## PROBLEM REQUIREMENTS
Transcribe the records below word for word, beginning with the first line and stopping after the line that contains "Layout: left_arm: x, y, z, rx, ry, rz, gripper"; pictures are not part of the copy.

## THE RECORDS

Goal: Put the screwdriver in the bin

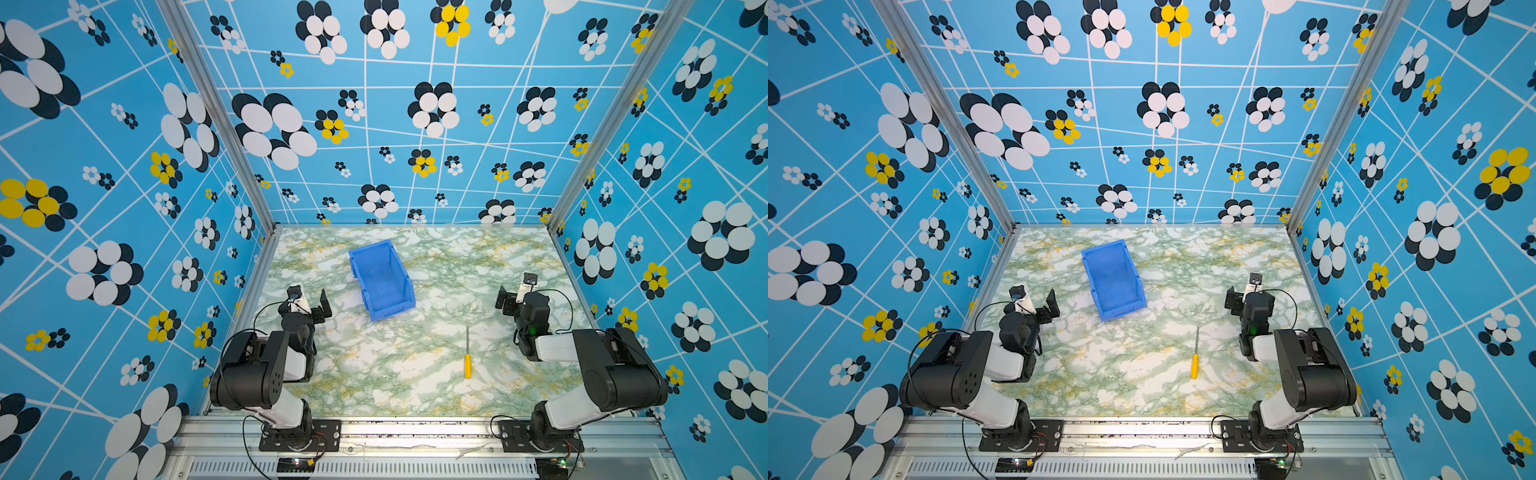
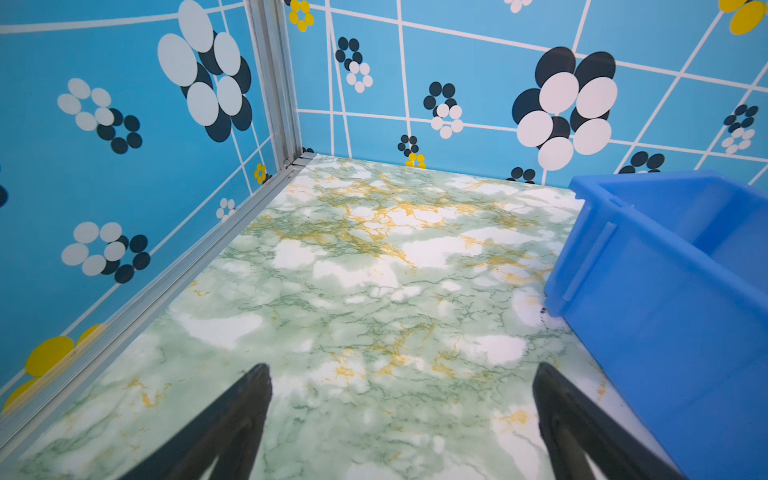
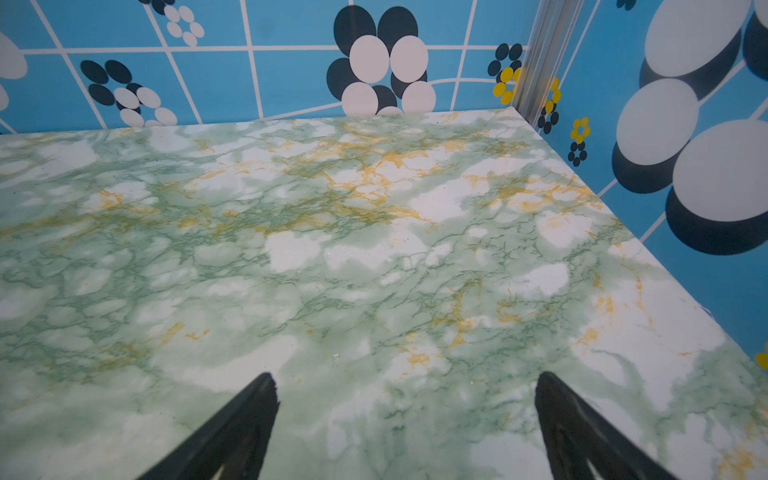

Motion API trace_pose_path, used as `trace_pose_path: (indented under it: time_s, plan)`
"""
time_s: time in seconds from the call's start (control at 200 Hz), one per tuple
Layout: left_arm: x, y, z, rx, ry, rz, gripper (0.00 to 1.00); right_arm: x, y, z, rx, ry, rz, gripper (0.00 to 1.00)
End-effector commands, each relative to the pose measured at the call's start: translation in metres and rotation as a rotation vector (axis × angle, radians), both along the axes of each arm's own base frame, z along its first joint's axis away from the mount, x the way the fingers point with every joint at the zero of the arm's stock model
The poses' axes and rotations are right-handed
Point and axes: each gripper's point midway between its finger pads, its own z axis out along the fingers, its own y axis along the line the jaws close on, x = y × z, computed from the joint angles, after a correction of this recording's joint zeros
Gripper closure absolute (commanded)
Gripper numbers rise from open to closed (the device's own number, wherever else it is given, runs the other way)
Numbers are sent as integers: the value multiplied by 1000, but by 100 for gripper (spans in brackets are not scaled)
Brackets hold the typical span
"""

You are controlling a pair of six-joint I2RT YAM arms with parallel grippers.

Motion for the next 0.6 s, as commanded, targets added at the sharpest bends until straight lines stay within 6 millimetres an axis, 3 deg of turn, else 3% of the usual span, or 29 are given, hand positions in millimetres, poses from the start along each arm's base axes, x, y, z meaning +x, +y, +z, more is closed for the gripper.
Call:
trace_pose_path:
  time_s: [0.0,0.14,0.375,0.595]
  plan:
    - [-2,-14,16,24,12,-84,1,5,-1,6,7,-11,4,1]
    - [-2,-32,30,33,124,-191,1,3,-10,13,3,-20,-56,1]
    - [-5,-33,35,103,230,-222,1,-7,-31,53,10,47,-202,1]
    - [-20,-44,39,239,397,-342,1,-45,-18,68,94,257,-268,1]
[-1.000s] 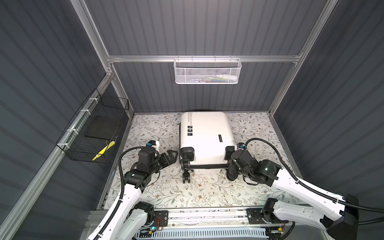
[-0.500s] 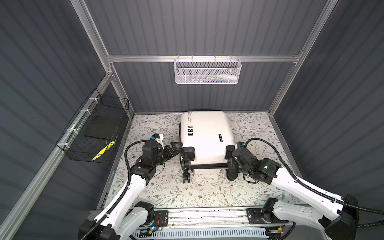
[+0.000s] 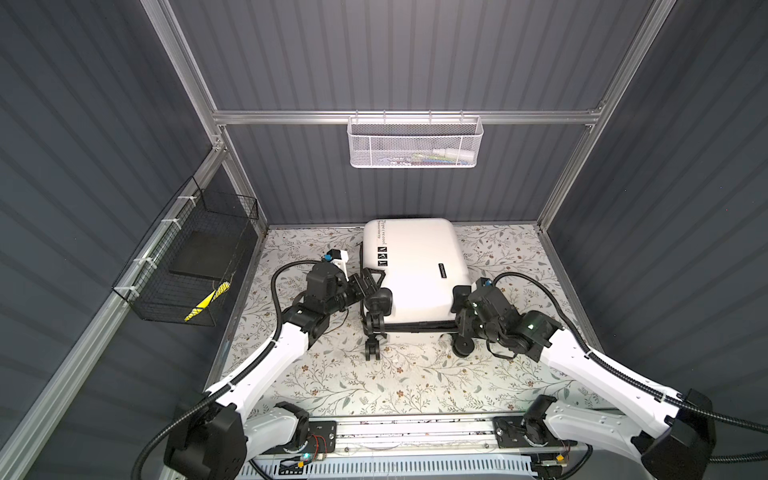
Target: Pack the luggage
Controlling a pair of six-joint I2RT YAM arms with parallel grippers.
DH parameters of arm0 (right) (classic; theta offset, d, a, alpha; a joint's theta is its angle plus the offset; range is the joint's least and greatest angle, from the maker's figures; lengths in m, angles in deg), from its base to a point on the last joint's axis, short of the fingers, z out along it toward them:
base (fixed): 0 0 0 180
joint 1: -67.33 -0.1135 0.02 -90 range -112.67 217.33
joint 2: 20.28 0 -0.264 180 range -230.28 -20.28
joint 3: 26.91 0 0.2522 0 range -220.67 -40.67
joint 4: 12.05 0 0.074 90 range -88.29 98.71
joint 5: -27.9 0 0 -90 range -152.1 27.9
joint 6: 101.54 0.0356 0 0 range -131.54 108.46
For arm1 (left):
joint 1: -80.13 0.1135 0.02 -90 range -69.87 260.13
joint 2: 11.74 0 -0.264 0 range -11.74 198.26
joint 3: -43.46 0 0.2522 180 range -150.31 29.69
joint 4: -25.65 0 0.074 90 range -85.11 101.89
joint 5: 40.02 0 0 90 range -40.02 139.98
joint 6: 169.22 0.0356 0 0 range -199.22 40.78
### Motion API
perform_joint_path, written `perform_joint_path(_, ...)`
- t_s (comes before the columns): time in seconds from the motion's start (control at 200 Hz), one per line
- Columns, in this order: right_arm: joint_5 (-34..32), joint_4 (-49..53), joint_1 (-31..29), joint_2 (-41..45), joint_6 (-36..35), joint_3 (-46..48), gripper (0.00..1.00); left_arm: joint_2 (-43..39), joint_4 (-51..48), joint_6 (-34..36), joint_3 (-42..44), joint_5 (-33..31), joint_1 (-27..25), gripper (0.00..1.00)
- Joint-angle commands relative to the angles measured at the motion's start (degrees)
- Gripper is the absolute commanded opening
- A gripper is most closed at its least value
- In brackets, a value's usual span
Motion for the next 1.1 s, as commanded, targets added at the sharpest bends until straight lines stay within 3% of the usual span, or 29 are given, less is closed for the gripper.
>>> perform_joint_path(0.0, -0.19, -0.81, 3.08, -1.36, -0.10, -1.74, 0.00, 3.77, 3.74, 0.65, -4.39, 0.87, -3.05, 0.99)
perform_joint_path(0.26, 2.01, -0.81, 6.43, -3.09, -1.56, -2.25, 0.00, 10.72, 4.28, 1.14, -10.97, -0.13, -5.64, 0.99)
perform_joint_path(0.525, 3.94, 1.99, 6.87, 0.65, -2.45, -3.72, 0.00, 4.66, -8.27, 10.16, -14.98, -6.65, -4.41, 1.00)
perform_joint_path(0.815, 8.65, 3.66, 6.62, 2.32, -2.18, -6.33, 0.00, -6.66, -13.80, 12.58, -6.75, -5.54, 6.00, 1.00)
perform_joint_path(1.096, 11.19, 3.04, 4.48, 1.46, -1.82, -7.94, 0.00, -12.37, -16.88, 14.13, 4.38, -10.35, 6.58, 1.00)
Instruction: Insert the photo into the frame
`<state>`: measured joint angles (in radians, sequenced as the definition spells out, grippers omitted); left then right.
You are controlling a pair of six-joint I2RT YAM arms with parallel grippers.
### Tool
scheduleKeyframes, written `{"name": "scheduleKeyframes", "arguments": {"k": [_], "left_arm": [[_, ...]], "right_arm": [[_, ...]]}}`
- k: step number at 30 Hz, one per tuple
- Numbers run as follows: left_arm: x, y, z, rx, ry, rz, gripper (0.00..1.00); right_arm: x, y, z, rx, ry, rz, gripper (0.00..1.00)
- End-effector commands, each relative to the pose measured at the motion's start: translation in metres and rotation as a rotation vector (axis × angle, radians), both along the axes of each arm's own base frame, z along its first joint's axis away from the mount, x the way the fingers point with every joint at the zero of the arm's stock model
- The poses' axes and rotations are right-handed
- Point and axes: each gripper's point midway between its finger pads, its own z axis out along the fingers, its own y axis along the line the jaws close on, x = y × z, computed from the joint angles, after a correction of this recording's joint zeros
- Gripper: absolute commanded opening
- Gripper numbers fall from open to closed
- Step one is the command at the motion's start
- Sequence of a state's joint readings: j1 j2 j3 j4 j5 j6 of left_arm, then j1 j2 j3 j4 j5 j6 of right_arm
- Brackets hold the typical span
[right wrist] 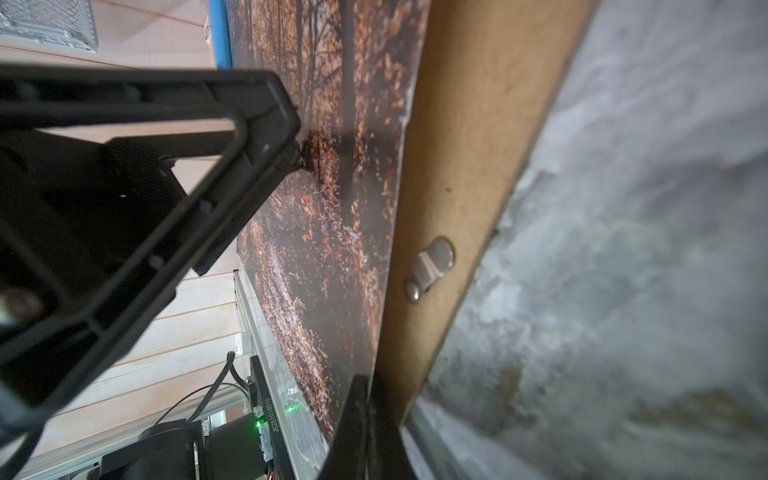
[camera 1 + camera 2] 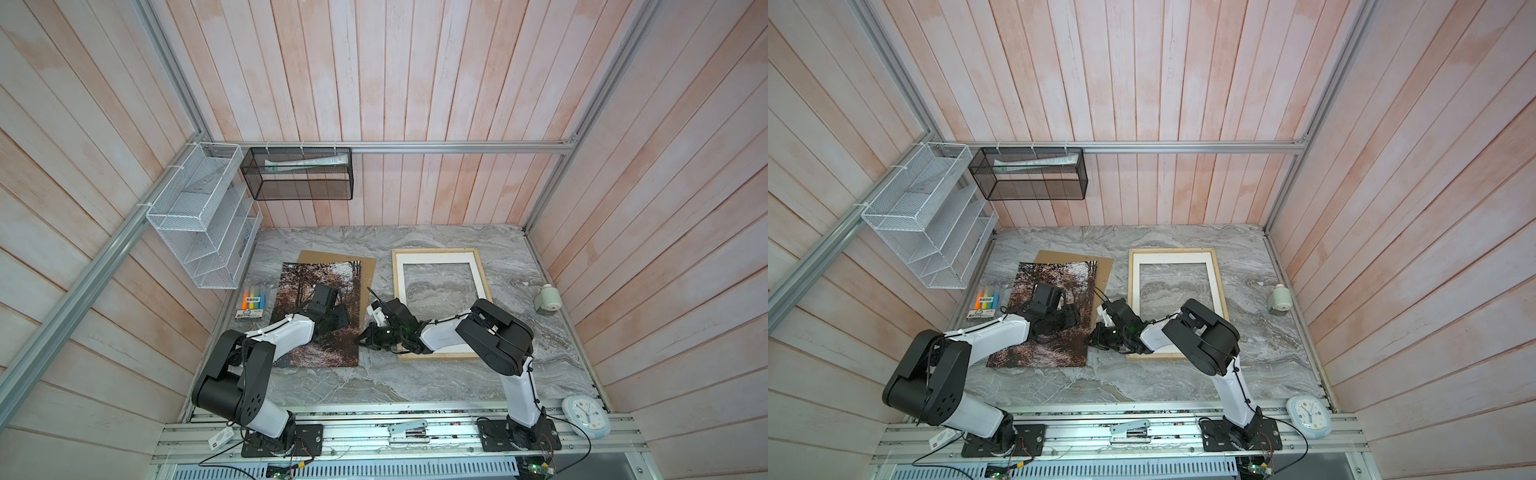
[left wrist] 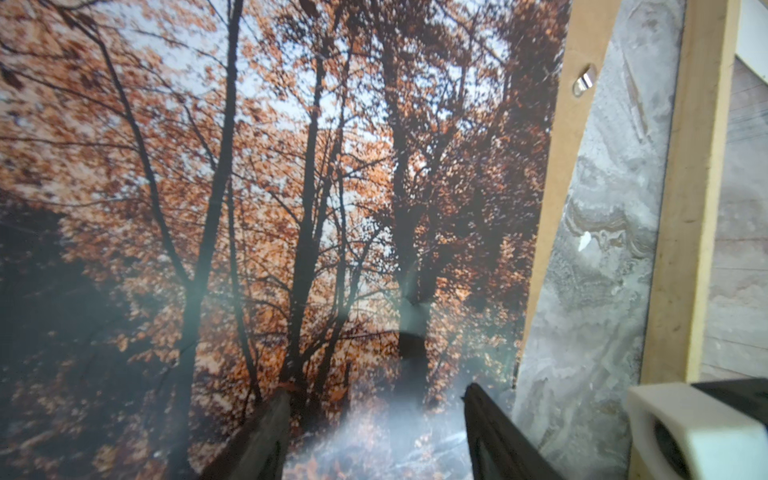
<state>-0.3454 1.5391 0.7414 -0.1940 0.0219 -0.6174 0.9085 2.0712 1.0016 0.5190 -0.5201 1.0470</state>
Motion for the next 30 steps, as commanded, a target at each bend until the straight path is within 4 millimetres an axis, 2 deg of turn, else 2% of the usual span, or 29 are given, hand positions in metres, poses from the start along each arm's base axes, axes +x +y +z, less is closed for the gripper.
{"name": "scheduleKeyframes", "arguments": {"k": [1,7,13,19,30], "left_arm": [[0.007,-0.005,0.010,0.005,-0.008,-0.014,0.68],[0.017,-0.009,0.027,0.018,-0.040,-0.036,0.69],[0.038,-0.014,0.061,0.083,-0.114,-0.053,0.75],[0.063,-0.022,0.090,0.122,-0.176,-0.086,0.74],[0.108,-0.040,0.100,0.241,-0.151,-0.164,0.74]], "right_arm": [[0.014,0.003,0.027,0.008,-0.101,-0.002,0.03],[0.021,0.000,0.043,-0.029,-0.186,0.003,0.00],[0.025,-0.004,0.054,-0.078,-0.234,0.017,0.00],[0.027,-0.008,0.058,-0.097,-0.250,0.010,0.01],[0.028,-0.012,0.057,-0.128,-0.264,0.007,0.01]]}}
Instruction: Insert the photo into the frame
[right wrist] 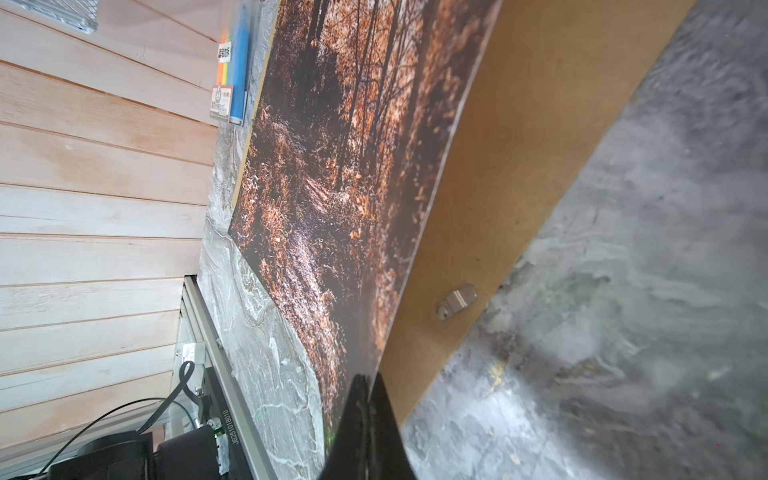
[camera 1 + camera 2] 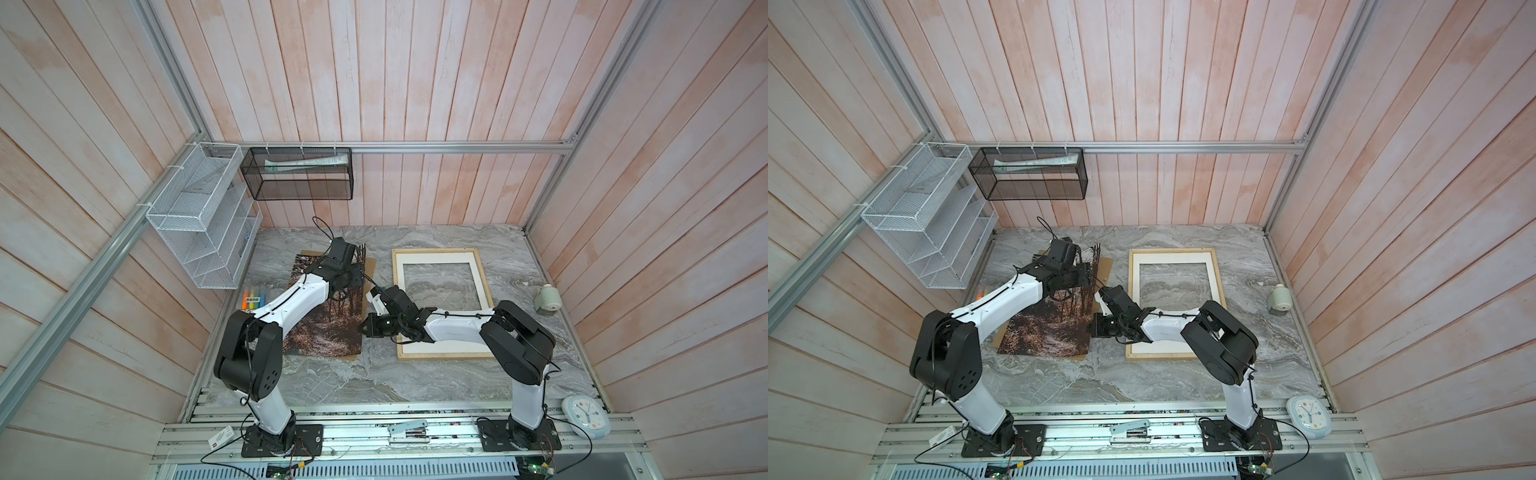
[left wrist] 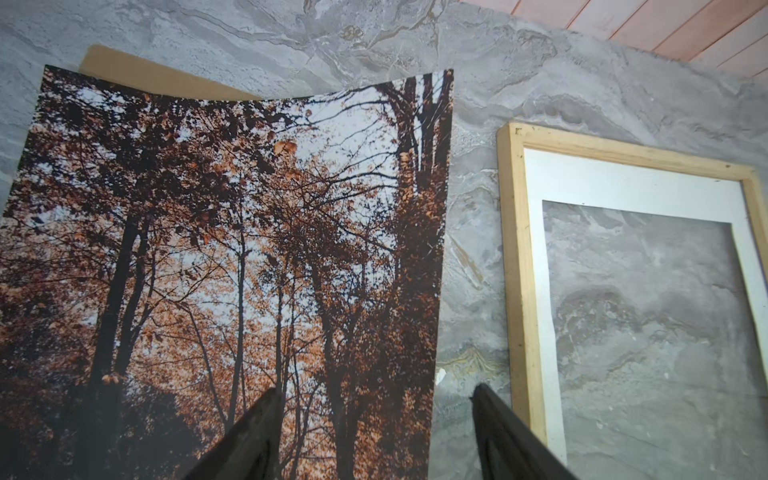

## ANSWER
Goal: Put the screwdriver in the bin


Motion API trace_pose_path, used as `trace_pose_path: (indented under it: time_s, plan)`
"""
time_s: time in seconds from the call's start (control at 200 Hz), one per tuple
Layout: left_arm: x, y, z, rx, ry, rz, gripper (0.00 to 1.00); right_arm: x, y, z, rx, ry, rz, gripper (0.00 to 1.00)

This response is now finished.